## What is needed
Look for the word "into" in the records, and copy each line where it appears.

## Entries supplied
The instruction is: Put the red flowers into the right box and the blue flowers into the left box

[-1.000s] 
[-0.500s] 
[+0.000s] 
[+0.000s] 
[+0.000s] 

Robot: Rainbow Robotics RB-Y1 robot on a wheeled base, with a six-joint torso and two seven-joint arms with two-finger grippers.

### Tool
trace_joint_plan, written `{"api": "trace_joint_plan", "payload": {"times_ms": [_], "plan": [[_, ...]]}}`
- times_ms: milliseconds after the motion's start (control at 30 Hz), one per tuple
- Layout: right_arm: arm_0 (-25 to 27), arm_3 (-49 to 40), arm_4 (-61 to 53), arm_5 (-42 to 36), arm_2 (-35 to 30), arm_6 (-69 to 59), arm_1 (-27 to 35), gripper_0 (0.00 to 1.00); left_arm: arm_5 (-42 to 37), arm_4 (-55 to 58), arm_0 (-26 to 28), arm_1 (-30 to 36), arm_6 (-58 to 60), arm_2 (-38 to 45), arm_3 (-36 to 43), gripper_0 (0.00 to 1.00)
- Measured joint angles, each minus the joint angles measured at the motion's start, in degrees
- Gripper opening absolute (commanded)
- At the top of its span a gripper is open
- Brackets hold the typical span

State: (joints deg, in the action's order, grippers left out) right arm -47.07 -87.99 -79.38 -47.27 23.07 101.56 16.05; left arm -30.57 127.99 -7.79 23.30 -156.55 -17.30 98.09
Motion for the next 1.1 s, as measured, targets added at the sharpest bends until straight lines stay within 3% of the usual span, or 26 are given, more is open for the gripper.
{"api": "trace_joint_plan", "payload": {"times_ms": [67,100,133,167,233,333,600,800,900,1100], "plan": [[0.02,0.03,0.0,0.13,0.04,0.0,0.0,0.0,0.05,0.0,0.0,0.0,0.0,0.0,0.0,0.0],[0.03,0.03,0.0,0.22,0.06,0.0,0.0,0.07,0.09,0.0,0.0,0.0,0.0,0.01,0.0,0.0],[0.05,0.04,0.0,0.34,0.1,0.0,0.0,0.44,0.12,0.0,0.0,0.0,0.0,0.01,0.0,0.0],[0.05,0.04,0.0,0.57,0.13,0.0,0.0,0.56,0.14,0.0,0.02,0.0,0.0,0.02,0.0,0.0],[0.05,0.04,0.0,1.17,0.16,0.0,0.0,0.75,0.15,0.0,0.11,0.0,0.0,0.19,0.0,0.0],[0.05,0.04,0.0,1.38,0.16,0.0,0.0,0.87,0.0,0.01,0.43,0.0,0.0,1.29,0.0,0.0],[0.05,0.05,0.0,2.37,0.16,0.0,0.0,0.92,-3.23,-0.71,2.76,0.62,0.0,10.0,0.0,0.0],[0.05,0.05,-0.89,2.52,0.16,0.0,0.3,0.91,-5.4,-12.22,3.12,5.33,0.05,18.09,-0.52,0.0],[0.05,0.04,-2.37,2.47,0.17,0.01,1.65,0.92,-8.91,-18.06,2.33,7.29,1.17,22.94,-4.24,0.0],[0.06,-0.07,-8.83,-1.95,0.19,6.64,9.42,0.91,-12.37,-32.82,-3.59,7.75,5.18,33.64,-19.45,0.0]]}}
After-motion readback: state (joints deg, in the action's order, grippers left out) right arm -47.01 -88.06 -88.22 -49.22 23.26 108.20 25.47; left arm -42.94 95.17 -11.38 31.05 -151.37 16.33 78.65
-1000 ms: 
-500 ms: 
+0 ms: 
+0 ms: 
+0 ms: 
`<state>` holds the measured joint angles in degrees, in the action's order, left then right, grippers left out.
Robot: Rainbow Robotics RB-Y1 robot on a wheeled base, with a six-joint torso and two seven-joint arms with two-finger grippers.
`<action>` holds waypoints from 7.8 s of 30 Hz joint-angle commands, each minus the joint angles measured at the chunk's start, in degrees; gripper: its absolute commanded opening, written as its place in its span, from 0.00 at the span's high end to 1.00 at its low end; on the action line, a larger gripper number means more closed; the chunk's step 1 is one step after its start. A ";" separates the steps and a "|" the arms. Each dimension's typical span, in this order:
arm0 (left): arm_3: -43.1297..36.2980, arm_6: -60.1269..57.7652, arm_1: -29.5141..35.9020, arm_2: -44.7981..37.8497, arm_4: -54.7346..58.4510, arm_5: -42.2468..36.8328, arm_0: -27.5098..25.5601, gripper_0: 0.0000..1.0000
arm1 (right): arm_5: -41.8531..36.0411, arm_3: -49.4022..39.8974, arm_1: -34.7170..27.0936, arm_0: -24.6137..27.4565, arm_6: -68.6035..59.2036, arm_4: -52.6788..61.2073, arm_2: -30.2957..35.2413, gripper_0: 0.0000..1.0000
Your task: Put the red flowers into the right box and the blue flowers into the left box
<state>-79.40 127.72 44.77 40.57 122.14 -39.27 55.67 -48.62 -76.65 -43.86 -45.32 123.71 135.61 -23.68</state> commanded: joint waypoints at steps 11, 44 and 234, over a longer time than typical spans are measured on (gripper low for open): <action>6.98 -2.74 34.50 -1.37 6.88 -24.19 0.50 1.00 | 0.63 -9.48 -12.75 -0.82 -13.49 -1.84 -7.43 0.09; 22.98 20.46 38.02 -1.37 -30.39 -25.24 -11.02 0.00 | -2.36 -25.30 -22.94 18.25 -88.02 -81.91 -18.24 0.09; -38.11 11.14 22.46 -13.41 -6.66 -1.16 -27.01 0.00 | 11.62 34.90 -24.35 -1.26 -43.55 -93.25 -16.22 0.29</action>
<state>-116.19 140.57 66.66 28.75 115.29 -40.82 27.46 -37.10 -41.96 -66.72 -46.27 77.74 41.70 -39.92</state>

## The completed task
The instruction is: Put the red flowers into the right box and the blue flowers into the left box
Your task: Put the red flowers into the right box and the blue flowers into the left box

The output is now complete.